De Veeartsenijschool, die in 1832 in Brussel werd opgericht, werd in 1836 door de staat verplaatst naar Anderlecht, naar een voormalige verffabriek in de buurt van wat nu het Luchtvaartsquare is. De overstromingen van de Zenne, die langs de site loopt, en de vooruitgang in de laboratoriumwetenschappen maakten de site verouderd.
In 1909 verhuisde de Veeartsenijschool naar het gloednieuwe domein, waarheen deze wandeling u voert. Er werden 19 paviljoenen met gediversifieerde functies opgetrokken in een groot park van 4 hectaren. Om de stabiliteit van de gebouwen op deze drassige grond te waarborgen, werden de tuinen en binnenplaatsen opgevuld tot een diepte van meer dan 4,5 meter.

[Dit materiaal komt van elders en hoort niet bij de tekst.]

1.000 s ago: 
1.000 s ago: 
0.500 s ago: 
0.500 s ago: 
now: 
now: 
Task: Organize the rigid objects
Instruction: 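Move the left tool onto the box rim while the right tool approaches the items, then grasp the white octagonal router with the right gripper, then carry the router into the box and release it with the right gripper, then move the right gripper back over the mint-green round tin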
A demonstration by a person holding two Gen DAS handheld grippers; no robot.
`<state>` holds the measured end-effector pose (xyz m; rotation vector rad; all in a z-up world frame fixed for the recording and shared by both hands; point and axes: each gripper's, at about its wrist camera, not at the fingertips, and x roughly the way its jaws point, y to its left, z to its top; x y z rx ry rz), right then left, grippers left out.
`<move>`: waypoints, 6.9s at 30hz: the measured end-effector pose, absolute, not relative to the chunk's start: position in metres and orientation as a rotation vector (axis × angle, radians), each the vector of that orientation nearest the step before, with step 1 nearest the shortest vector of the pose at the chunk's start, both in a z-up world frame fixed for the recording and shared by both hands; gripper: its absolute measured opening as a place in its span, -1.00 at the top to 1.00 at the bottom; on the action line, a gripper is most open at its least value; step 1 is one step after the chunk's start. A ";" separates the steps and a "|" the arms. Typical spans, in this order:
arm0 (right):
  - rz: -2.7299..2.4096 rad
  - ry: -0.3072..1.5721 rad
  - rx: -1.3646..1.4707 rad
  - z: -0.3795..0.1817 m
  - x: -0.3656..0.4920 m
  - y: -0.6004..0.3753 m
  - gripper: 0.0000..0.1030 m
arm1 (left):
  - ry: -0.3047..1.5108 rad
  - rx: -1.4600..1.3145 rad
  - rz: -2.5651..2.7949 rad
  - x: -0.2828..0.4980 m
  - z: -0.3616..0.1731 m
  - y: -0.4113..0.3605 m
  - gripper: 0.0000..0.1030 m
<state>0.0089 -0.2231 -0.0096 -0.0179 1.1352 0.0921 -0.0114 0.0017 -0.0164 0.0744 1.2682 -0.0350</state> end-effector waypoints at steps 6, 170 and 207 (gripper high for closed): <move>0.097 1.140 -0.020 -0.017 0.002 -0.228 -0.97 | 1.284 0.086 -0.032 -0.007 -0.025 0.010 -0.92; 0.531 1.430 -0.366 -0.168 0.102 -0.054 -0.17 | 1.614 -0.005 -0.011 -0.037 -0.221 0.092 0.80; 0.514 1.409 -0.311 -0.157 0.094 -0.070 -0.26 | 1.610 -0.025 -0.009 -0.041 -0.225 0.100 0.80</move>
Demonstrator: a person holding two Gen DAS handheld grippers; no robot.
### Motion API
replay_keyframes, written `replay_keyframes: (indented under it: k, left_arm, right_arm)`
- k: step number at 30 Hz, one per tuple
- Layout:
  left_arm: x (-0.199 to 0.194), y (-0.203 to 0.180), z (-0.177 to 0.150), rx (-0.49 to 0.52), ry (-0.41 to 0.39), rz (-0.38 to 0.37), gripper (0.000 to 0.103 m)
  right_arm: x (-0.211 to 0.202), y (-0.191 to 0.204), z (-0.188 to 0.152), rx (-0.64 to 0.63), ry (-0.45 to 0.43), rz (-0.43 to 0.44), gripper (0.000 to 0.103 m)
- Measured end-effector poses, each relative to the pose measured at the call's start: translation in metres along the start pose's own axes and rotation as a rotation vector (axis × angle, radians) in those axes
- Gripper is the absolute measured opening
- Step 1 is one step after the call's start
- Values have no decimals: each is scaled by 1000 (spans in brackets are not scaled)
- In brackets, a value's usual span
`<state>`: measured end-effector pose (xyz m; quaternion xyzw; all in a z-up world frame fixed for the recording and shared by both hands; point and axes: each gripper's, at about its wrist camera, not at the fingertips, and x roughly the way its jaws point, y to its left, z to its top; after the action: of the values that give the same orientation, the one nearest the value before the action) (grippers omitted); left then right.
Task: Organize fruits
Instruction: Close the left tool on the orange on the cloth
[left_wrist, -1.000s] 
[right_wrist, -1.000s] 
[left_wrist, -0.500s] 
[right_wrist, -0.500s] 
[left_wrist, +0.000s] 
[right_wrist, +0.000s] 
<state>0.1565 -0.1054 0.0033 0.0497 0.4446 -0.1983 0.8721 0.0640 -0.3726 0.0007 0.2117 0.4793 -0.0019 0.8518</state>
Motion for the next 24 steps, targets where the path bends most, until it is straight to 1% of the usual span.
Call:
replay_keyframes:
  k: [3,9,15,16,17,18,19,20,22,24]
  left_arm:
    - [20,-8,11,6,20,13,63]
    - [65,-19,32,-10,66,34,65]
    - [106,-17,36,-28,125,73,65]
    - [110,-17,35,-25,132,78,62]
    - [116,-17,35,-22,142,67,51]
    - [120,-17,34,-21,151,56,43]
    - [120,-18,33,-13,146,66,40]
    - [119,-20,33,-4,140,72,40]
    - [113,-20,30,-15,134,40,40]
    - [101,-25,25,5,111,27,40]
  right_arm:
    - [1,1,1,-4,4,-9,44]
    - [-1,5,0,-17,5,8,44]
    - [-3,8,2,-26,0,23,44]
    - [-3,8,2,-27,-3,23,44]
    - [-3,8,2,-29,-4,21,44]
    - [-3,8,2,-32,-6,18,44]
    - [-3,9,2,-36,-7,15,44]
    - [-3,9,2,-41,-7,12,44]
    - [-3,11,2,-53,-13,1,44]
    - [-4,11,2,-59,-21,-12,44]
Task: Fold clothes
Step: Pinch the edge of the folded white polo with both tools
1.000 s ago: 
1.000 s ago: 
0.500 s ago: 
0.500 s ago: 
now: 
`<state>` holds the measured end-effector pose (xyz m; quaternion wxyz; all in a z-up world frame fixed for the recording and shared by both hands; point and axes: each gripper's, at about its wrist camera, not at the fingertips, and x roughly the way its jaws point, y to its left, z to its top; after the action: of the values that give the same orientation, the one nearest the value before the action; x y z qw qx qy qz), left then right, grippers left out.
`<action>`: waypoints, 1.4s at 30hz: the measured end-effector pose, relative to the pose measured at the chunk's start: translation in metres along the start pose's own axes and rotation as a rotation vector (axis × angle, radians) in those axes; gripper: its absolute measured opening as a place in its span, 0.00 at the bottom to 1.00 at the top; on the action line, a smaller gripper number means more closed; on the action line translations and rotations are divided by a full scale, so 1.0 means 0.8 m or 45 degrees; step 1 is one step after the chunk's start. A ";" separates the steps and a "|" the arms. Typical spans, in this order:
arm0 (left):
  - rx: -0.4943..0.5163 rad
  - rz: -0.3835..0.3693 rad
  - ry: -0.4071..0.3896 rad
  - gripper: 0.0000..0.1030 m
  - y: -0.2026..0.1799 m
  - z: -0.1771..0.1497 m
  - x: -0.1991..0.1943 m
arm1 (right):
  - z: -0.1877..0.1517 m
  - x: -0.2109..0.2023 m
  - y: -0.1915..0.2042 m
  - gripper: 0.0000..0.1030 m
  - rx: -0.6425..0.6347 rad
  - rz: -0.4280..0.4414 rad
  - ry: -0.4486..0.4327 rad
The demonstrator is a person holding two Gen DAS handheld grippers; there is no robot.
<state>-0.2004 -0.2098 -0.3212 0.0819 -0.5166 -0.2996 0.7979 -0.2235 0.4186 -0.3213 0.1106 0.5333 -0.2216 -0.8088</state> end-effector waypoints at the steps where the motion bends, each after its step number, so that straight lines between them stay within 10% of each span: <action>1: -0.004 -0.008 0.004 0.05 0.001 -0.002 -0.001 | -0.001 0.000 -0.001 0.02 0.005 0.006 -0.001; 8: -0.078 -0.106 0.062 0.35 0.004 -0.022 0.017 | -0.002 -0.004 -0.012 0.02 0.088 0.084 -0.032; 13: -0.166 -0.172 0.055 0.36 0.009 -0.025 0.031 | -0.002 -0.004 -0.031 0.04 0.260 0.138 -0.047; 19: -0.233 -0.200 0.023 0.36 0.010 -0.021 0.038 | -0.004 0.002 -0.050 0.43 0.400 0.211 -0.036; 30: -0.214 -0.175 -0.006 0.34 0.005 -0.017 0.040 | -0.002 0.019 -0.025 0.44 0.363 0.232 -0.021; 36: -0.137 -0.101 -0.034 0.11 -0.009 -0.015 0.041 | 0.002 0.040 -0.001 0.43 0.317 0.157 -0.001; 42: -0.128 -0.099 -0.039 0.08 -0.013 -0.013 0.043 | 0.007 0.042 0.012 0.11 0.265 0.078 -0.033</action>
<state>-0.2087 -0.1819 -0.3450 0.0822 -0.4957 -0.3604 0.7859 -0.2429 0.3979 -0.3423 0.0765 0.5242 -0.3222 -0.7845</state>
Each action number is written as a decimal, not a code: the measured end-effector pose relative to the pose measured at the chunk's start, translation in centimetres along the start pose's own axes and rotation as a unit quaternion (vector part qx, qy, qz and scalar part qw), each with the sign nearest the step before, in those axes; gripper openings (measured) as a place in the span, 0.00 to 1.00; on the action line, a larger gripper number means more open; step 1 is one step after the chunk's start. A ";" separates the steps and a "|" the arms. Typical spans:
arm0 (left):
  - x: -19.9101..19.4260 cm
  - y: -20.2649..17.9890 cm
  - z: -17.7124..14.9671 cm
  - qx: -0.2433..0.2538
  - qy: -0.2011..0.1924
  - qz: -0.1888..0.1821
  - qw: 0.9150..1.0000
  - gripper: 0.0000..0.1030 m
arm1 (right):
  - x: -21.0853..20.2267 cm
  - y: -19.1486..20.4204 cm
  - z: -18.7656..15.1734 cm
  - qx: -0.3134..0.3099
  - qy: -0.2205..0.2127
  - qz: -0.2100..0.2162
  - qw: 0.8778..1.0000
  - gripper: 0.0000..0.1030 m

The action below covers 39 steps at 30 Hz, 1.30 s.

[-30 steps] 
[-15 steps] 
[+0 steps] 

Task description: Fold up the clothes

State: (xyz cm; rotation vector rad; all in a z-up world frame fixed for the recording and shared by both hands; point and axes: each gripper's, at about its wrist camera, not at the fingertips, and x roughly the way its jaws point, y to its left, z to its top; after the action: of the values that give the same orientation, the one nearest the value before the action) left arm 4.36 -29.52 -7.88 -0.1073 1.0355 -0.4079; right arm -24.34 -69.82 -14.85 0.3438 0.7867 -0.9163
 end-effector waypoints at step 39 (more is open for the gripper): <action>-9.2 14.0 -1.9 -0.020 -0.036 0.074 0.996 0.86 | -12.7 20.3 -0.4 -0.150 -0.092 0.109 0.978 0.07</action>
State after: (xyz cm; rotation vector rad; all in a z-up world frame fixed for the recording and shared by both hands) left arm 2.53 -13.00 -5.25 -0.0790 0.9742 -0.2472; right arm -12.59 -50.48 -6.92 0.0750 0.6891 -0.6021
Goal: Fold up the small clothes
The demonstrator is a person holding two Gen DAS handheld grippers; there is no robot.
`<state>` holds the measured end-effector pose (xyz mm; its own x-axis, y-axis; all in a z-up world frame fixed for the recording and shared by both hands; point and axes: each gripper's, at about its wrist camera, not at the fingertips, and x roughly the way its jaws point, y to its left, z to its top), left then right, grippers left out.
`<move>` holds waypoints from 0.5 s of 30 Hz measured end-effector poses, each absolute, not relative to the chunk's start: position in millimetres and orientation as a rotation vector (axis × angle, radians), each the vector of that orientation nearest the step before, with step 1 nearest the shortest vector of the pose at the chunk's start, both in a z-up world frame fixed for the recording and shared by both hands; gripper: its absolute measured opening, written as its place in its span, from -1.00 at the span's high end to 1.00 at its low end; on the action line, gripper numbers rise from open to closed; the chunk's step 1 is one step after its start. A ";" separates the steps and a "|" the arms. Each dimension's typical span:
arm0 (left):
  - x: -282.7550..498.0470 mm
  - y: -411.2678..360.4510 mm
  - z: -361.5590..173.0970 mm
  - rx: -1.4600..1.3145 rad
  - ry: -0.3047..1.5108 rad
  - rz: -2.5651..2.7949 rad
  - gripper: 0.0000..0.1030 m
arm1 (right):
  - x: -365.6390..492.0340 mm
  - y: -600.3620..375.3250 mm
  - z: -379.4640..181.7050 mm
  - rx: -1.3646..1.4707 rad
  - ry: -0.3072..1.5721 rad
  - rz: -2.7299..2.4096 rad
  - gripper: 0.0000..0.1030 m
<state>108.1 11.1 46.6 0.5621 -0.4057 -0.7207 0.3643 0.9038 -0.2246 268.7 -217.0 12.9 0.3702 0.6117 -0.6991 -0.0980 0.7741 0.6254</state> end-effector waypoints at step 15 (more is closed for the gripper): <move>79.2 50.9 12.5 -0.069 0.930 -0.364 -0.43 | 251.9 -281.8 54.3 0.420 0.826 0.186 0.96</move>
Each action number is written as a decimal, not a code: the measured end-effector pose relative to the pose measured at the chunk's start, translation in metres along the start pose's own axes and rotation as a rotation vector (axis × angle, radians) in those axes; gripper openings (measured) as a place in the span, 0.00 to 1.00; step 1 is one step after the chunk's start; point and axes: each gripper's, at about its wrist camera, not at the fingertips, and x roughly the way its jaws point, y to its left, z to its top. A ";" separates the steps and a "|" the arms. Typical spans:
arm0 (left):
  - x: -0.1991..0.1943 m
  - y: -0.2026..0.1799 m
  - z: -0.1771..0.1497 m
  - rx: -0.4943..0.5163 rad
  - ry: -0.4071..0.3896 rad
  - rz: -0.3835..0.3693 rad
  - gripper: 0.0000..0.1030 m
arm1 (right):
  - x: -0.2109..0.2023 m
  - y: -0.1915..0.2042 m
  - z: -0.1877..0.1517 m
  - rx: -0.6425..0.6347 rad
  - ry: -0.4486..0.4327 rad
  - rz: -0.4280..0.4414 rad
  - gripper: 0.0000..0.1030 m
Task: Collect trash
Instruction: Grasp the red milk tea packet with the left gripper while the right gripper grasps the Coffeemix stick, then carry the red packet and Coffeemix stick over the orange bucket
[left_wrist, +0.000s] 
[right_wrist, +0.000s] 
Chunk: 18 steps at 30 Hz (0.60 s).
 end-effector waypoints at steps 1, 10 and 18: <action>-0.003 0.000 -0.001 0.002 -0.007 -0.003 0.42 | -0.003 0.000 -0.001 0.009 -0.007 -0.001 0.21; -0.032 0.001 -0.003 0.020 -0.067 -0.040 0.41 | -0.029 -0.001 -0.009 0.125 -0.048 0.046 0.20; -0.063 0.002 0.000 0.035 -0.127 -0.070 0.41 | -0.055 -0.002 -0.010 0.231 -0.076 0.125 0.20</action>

De gebouwen zijn opgetrokken op indrukwekkende kelders, onderling verbonden door galerijen. Het ingenieuze gebruik van runderhuiden en het ingraven van leidingen om de druk van het waterpeil te compenseren zijn opvallende staaltjes van bouwtechniek.
Een andere bijzonderheid waren de meerpuntsbliksemafleiders bovenop de gebouwen, een uitvinding van professor Louis Melsens van de Veeartsenijschool. De techniek werd voor het eerst gebruikt voor het Stadhuis van Brussel.
De inplanting van de School wordt de echte drijvende kracht achter de uitbreiding van de wijk Kuregem. Het stadhuis gebouwd tussen 1877 en 1879, de lagere school 9/10 in de Eloystraat, de infrastructuur van de technische school in de Chomé Wynsstraat of de bouw van de Sint-Franciscuskerk zijn allemaal tekenen van de wens om de aanwezigheid van het proletariaat uit de Kuregemse fabrieken te temperen in een wijk die meer op de bourgeoisie is gericht.